-- Opening Marker --

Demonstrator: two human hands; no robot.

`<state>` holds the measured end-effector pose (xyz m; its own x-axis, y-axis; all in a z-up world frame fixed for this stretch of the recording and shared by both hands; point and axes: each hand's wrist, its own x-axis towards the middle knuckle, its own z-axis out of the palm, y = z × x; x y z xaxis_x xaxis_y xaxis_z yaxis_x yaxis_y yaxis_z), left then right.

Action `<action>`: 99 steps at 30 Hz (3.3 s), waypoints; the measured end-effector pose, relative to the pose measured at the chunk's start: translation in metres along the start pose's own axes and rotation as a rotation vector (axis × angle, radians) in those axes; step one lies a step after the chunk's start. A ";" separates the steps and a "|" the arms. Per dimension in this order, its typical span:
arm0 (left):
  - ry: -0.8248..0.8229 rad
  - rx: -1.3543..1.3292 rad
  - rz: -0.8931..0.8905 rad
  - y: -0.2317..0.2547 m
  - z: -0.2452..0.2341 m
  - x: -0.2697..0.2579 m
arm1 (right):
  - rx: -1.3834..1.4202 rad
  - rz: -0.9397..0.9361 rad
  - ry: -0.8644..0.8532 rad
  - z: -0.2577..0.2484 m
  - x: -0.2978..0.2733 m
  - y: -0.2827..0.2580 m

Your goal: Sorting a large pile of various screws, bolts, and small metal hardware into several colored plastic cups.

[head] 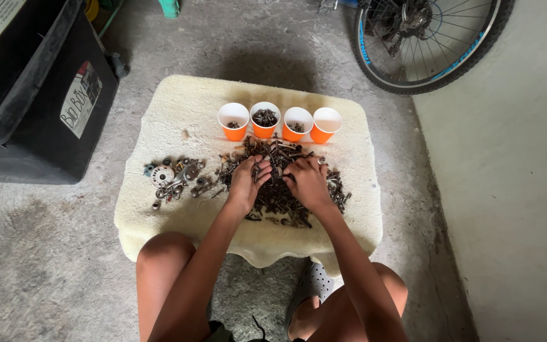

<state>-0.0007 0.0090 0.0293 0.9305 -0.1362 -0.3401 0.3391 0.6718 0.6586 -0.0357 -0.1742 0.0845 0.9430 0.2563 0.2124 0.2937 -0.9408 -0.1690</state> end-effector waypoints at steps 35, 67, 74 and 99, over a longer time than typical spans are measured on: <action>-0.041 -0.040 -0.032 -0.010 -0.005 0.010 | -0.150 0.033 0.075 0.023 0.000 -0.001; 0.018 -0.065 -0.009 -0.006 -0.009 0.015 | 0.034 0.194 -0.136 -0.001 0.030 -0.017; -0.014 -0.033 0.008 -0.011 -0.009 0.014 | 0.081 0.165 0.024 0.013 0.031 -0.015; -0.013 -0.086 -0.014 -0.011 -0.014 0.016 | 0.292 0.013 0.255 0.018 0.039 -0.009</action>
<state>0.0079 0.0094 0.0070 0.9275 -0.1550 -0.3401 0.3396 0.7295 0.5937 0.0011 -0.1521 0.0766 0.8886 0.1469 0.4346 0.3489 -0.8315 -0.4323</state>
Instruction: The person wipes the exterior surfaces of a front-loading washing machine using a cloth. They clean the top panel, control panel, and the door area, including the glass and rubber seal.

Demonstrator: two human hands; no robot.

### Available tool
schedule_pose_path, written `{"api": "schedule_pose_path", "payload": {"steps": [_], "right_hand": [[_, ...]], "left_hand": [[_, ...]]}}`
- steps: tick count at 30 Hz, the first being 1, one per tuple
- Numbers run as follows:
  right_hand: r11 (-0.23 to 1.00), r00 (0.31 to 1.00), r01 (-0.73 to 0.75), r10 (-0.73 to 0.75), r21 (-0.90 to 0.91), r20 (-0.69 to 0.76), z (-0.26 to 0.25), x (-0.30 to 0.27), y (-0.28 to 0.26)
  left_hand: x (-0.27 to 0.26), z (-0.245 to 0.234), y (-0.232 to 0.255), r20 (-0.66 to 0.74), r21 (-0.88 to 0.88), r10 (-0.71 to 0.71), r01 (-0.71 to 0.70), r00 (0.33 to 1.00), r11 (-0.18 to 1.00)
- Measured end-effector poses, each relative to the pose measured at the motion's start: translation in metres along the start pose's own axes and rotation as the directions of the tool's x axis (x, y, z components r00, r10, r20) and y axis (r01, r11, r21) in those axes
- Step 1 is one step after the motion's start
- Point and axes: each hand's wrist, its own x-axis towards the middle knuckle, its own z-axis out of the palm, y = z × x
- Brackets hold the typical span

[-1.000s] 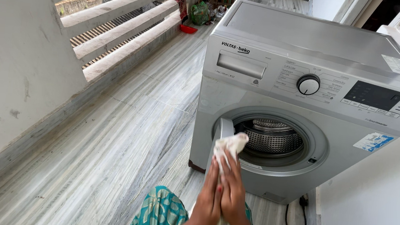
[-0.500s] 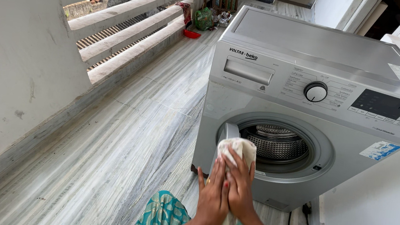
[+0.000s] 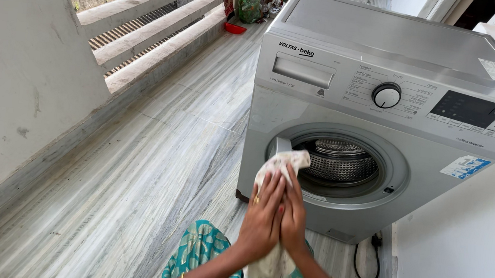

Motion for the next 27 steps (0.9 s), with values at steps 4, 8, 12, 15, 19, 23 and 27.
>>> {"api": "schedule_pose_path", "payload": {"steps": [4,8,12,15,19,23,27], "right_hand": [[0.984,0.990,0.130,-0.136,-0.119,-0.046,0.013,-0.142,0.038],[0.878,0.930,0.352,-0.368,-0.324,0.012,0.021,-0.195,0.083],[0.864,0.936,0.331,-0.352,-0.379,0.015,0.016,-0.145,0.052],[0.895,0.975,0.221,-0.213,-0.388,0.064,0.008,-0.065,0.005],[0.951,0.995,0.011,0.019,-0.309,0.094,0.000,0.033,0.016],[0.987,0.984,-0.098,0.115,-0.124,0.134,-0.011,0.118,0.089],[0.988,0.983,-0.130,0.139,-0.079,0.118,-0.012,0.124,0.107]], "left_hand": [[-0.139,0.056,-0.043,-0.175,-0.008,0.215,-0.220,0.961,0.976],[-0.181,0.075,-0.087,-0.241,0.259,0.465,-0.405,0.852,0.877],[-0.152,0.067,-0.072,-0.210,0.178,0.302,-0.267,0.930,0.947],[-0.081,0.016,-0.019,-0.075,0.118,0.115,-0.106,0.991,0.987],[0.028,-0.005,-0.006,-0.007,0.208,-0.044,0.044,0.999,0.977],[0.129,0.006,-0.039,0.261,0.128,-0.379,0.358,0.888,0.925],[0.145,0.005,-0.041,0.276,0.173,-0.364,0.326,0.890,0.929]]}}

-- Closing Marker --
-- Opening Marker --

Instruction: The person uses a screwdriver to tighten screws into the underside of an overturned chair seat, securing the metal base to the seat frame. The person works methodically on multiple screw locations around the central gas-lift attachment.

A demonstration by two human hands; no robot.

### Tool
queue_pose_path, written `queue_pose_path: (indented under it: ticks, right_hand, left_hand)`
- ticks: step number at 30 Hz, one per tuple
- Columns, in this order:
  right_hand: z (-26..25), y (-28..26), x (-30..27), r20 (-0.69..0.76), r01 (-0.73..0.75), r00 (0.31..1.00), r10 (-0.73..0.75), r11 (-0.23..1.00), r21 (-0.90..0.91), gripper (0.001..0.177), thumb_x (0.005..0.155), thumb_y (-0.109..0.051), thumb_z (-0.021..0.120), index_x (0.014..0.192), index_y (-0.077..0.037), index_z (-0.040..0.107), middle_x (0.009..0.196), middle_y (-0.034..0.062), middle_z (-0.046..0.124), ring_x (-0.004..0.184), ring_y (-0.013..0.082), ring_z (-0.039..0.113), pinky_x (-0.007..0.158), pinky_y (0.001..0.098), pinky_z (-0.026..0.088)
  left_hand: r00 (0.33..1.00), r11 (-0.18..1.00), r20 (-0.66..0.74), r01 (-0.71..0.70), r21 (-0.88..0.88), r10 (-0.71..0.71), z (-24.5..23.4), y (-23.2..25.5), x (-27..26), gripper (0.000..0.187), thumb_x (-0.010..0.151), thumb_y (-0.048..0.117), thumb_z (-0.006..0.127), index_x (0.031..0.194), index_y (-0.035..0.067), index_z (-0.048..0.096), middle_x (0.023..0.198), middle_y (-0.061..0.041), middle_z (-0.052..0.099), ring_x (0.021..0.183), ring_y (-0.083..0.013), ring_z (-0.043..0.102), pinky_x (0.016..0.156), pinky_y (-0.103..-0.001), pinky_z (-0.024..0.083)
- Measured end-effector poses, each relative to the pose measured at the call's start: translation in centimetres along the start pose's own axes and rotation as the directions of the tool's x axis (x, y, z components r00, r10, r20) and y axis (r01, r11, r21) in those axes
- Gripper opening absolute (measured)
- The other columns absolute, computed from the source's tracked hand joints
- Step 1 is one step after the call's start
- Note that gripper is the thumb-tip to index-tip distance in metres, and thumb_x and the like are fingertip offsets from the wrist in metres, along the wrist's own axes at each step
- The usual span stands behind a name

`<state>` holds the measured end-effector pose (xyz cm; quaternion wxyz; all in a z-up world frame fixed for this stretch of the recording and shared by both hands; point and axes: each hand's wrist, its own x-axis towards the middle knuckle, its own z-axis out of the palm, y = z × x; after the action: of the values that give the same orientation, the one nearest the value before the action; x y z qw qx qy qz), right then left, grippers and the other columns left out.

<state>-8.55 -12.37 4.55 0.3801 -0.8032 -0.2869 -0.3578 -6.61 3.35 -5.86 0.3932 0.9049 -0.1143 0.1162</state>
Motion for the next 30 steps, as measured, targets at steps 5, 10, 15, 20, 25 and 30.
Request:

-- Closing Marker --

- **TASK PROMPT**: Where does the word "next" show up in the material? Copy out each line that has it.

- **ANSWER SECTION**:
Motion for the next 27 steps (0.9 s), with values at steps 4, 8, 12, 15, 19, 23 and 27.
Motion for the next 30 steps, as measured, targets at steps 5, 10, 15, 20, 25 and 30.

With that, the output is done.